Lines with the word "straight" in them must be copied from the records below.
Segment Start: Study material
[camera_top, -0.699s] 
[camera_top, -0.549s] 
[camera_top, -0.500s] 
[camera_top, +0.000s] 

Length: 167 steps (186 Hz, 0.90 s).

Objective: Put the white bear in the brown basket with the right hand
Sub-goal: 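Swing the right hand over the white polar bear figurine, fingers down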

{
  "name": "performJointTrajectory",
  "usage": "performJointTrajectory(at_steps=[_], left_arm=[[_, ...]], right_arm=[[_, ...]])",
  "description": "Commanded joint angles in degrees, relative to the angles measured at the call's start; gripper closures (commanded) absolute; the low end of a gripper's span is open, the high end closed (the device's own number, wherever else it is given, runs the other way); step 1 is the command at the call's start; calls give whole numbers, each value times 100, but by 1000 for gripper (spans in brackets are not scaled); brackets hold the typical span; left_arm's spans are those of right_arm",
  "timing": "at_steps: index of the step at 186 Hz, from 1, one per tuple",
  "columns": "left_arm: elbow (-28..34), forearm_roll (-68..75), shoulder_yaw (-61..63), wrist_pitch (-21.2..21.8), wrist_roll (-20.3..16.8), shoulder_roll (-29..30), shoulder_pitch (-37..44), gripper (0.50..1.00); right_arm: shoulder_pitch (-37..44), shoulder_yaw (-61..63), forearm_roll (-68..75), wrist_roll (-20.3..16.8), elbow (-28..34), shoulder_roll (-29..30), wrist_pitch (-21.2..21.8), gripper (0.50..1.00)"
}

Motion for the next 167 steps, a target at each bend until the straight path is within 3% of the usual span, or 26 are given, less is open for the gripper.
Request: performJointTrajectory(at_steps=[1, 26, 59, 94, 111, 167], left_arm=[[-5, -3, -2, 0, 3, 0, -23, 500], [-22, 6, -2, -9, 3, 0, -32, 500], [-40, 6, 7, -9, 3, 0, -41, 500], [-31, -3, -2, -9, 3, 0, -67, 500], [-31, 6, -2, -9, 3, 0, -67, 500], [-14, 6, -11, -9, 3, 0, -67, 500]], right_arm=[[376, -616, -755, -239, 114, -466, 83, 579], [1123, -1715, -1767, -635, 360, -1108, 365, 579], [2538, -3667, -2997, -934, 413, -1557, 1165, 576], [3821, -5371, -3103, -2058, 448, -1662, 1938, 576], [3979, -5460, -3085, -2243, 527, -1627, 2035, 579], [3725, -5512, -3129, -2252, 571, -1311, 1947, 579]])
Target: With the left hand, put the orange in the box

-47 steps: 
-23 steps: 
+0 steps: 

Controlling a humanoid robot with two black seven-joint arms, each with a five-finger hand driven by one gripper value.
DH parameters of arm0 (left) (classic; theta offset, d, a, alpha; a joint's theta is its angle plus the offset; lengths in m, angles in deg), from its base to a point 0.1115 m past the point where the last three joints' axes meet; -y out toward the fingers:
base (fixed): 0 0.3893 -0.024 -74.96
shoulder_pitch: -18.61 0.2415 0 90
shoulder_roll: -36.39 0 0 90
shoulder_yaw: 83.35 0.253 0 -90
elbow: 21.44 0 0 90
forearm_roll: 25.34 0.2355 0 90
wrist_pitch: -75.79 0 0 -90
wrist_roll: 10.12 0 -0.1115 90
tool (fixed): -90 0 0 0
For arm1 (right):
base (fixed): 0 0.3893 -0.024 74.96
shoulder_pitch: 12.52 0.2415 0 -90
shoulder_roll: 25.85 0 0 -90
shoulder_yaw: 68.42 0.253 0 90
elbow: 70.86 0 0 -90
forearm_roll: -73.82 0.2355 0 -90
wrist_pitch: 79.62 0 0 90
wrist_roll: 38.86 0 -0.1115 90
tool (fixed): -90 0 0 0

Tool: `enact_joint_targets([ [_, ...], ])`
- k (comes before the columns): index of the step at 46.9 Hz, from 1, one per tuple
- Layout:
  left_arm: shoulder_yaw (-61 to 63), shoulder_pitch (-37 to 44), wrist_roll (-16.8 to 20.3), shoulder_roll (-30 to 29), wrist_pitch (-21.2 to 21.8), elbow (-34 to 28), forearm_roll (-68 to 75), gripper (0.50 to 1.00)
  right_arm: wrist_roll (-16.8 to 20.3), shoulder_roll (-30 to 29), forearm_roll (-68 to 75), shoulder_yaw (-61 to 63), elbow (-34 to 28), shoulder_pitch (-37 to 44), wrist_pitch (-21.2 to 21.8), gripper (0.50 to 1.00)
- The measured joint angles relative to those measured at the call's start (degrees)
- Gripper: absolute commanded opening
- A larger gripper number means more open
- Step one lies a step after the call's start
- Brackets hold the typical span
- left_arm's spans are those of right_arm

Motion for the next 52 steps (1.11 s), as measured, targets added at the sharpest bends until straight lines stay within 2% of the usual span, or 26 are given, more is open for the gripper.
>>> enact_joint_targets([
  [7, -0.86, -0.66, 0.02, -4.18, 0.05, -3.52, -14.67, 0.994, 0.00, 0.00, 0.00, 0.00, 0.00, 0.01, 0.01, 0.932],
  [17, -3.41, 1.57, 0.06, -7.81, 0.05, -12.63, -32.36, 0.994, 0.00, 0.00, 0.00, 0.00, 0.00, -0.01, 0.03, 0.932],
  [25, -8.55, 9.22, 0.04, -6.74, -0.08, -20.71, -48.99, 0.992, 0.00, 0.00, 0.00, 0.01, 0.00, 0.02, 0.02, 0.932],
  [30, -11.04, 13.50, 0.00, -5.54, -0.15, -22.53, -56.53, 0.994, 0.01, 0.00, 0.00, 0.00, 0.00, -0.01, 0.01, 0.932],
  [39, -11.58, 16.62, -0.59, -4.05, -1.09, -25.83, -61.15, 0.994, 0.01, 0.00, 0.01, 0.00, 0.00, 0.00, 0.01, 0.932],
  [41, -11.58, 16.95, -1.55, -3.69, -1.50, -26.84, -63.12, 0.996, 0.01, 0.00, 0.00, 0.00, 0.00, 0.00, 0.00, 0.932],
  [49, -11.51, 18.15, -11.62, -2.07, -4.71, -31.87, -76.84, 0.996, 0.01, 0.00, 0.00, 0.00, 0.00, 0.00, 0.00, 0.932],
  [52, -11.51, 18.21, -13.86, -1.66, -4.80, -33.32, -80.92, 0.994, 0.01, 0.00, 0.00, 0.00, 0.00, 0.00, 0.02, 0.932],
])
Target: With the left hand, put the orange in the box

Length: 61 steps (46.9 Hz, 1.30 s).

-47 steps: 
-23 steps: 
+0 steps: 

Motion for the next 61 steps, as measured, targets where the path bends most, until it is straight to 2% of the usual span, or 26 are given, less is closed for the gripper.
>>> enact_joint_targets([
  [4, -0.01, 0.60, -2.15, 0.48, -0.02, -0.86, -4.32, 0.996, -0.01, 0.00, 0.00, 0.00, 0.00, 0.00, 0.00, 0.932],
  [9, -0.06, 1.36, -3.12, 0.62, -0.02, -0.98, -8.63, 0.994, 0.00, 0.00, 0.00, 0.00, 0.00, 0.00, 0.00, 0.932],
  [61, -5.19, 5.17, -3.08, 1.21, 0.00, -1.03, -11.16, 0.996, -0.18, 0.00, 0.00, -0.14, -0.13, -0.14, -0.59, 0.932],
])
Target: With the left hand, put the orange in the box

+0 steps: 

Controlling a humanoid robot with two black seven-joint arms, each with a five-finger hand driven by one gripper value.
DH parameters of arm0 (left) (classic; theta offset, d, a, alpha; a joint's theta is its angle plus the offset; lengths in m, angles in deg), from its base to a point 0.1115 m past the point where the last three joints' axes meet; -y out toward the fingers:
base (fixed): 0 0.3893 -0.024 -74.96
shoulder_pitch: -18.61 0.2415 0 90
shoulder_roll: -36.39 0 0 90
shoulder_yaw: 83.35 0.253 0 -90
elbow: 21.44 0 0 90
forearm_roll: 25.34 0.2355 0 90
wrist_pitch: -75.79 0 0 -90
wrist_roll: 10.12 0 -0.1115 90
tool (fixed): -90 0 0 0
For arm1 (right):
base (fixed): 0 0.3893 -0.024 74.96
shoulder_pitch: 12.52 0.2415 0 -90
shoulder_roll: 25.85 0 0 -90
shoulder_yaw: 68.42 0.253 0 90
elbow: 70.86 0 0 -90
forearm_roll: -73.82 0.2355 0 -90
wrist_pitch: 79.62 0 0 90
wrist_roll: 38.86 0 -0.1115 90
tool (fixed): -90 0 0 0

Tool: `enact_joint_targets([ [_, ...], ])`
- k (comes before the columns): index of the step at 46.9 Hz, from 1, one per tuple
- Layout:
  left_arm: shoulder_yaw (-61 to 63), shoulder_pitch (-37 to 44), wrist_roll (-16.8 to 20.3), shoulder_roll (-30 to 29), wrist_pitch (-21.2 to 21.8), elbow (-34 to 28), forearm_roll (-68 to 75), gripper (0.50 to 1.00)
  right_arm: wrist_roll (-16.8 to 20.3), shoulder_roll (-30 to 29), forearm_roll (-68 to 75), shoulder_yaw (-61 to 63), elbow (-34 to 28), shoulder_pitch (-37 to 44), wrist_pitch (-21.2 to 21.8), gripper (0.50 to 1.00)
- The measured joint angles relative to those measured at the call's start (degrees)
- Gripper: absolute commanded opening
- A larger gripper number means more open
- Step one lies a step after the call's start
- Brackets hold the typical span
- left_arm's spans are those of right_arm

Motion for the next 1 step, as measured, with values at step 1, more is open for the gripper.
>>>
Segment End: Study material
— Exercise response —
Motion for the next 167 steps, a target at each bend until the straight path is within 3% of the usual span, or 26 are given, less is open for the gripper.
Motion for the next 52 steps (1.11 s), as measured, targets added at the sharpest bends until straight lines stay within 2% of the usual span, or 26 are given, more is open for the gripper.
Motion for the next 61 steps, as measured, targets where the path bends most, until it is straight to 2% of the usual span, or 26 are given, less is closed for the gripper.

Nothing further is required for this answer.